Neuro-Muscular Research Center, Boston University, Boston, MA 02215, USA.
IEEE Trans Neural Syst Rehabil Eng. 2009 Dec;17(6):585-94. doi: 10.1109/TNSRE.2009.2036615.
Remote monitoring of physical activity using body-worn sensors provides an alternative to assessment of functional independence by subjective, paper-based questionnaires. This study investigated the classification accuracy of a combined surface electromyographic (sEMG) and accelerometer (ACC) sensor system for monitoring activities of daily living in patients with stroke. sEMG and ACC data (eight channels each) were recorded from 10 hemiparetic patients while they carried out a sequence of 11 activities of daily living (identification tasks), and 10 activities used to evaluate misclassification errors (nonidentification tasks). The sEMG and ACC sensor data were analyzed using a multilayered neural network and an adaptive neuro-fuzzy inference system to identify the minimal sensor configuration needed to accurately classify the identification tasks, with a minimal number of misclassifications from the nonidentification tasks. The results demonstrated that the highest sensitivity and specificity for the identification tasks was achieved using a subset of four ACC sensors and adjacent sEMG sensors located on both upper arms, one forearm, and one thigh, respectively. This configuration resulted in a mean sensitivity of 95.0%, and a mean specificity of 99.7% for the identification tasks, and a mean misclassification error of < 10% for the nonidentification tasks. The findings support the feasibility of a hybrid sEMG and ACC wearable sensor system for automatic recognition of motor tasks used to assess functional independence in patients with stroke.

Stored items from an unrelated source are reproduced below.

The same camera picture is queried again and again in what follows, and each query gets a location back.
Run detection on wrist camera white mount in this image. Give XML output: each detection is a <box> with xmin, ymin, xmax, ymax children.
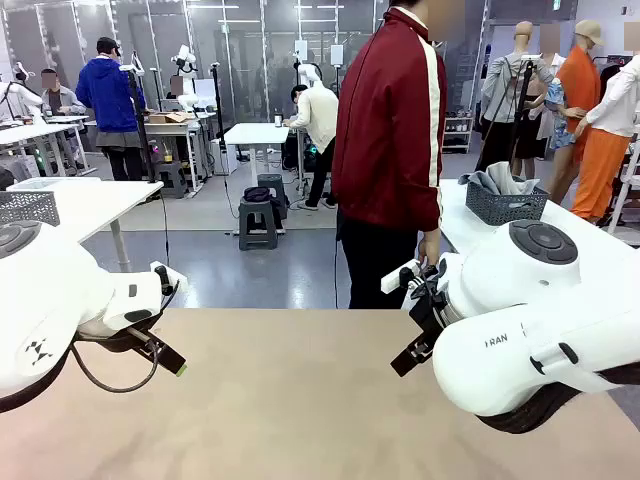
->
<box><xmin>149</xmin><ymin>260</ymin><xmax>189</xmax><ymax>297</ymax></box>
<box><xmin>380</xmin><ymin>259</ymin><xmax>421</xmax><ymax>295</ymax></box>

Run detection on mannequin in grey shirt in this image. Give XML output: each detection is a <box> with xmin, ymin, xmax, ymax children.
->
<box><xmin>474</xmin><ymin>20</ymin><xmax>557</xmax><ymax>176</ymax></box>

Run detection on grey mesh basket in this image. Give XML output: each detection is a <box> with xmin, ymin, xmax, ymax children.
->
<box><xmin>465</xmin><ymin>180</ymin><xmax>550</xmax><ymax>227</ymax></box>
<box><xmin>0</xmin><ymin>190</ymin><xmax>61</xmax><ymax>227</ymax></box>

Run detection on white background table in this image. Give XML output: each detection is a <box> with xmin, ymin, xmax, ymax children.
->
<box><xmin>223</xmin><ymin>122</ymin><xmax>291</xmax><ymax>236</ymax></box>

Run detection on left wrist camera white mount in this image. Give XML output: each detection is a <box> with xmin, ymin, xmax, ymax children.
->
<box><xmin>149</xmin><ymin>260</ymin><xmax>189</xmax><ymax>297</ymax></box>

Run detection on black tripod pole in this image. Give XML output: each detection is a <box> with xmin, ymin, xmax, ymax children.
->
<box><xmin>509</xmin><ymin>53</ymin><xmax>540</xmax><ymax>169</ymax></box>
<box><xmin>118</xmin><ymin>49</ymin><xmax>157</xmax><ymax>184</ymax></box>
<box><xmin>208</xmin><ymin>62</ymin><xmax>227</xmax><ymax>151</ymax></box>

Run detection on dark garments on rack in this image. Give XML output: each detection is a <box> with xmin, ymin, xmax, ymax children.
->
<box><xmin>592</xmin><ymin>53</ymin><xmax>632</xmax><ymax>101</ymax></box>

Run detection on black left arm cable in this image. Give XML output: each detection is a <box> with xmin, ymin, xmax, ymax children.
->
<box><xmin>69</xmin><ymin>279</ymin><xmax>181</xmax><ymax>394</ymax></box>

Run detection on mannequin in orange vest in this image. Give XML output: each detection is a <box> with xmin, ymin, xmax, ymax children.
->
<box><xmin>555</xmin><ymin>19</ymin><xmax>606</xmax><ymax>151</ymax></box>

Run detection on person's right hand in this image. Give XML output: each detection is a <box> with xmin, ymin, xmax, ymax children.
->
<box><xmin>418</xmin><ymin>230</ymin><xmax>442</xmax><ymax>266</ymax></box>

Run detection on white storage shelf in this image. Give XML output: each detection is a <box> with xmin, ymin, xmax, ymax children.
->
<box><xmin>442</xmin><ymin>115</ymin><xmax>475</xmax><ymax>155</ymax></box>

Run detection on person in blue floral top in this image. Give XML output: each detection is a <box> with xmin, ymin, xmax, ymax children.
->
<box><xmin>537</xmin><ymin>23</ymin><xmax>591</xmax><ymax>201</ymax></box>

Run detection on light grey towel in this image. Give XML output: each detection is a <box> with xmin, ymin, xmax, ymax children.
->
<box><xmin>485</xmin><ymin>161</ymin><xmax>541</xmax><ymax>197</ymax></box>

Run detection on grey plastic step stool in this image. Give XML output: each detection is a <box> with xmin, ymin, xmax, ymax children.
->
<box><xmin>257</xmin><ymin>173</ymin><xmax>290</xmax><ymax>221</ymax></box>
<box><xmin>154</xmin><ymin>160</ymin><xmax>187</xmax><ymax>199</ymax></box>
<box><xmin>238</xmin><ymin>197</ymin><xmax>279</xmax><ymax>251</ymax></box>

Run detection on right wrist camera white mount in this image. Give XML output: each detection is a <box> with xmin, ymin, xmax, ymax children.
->
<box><xmin>380</xmin><ymin>259</ymin><xmax>421</xmax><ymax>295</ymax></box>

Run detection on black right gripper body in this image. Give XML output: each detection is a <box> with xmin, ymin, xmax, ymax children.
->
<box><xmin>407</xmin><ymin>272</ymin><xmax>454</xmax><ymax>346</ymax></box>

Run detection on person in cream sweater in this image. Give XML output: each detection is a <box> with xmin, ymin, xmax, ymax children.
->
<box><xmin>287</xmin><ymin>82</ymin><xmax>340</xmax><ymax>210</ymax></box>

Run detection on person's right forearm red sleeve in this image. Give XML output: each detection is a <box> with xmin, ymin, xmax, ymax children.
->
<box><xmin>417</xmin><ymin>164</ymin><xmax>448</xmax><ymax>234</ymax></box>

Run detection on person in blue hoodie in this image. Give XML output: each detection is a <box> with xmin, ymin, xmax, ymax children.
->
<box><xmin>75</xmin><ymin>37</ymin><xmax>147</xmax><ymax>181</ymax></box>

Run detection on white side table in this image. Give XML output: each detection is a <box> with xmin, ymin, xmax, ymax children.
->
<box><xmin>0</xmin><ymin>177</ymin><xmax>165</xmax><ymax>274</ymax></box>
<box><xmin>439</xmin><ymin>178</ymin><xmax>640</xmax><ymax>281</ymax></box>

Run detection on mannequin white shirt orange trousers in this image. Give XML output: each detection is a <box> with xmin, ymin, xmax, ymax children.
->
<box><xmin>569</xmin><ymin>22</ymin><xmax>640</xmax><ymax>224</ymax></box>

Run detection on seated person in grey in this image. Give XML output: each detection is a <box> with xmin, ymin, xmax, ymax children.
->
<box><xmin>40</xmin><ymin>68</ymin><xmax>87</xmax><ymax>117</ymax></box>

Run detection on white background workbench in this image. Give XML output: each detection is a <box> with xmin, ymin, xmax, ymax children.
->
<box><xmin>0</xmin><ymin>122</ymin><xmax>90</xmax><ymax>177</ymax></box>
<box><xmin>144</xmin><ymin>117</ymin><xmax>217</xmax><ymax>194</ymax></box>

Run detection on person in red jacket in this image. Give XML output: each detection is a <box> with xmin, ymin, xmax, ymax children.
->
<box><xmin>331</xmin><ymin>0</ymin><xmax>450</xmax><ymax>310</ymax></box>

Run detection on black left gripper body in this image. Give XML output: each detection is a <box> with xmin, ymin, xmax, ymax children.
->
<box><xmin>74</xmin><ymin>315</ymin><xmax>162</xmax><ymax>354</ymax></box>

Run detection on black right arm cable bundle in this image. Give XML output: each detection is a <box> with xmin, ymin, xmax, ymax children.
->
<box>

使用佩戴式传感器对身体活动进行远程监测,为通过主观的纸质问卷评估功能独立性提供了一种替代方法。本研究调查了一种组合表面肌电图(sEMG)和加速度计(ACC)传感器系统,用于监测脑卒中患者日常生活活动的分类准确性。在 10 名偏瘫患者进行一系列 11 项日常生活活动(识别任务)时,记录了 sEMG 和 ACC 数据(每个通道 8 个),并进行了 10 项活动以评估错误分类(非识别任务)。使用多层神经网络和自适应神经模糊推理系统对 sEMG 和 ACC 传感器数据进行分析,以确定需要最小数量传感器配置来准确分类识别任务的最小传感器配置,同时最小化非识别任务中的错误分类。结果表明,使用一组四个 ACC 传感器和位于两个上臂、一个前臂和一个大腿上的相邻 sEMG 传感器的子集,可获得识别任务的最高灵敏度和特异性。这种配置导致识别任务的平均灵敏度为 95.0%,平均特异性为 99.7%,非识别任务的平均错误分类率<10%。研究结果支持使用混合 sEMG 和 ACC 可穿戴传感器系统自动识别用于评估脑卒中患者功能独立性的运动任务的可行性。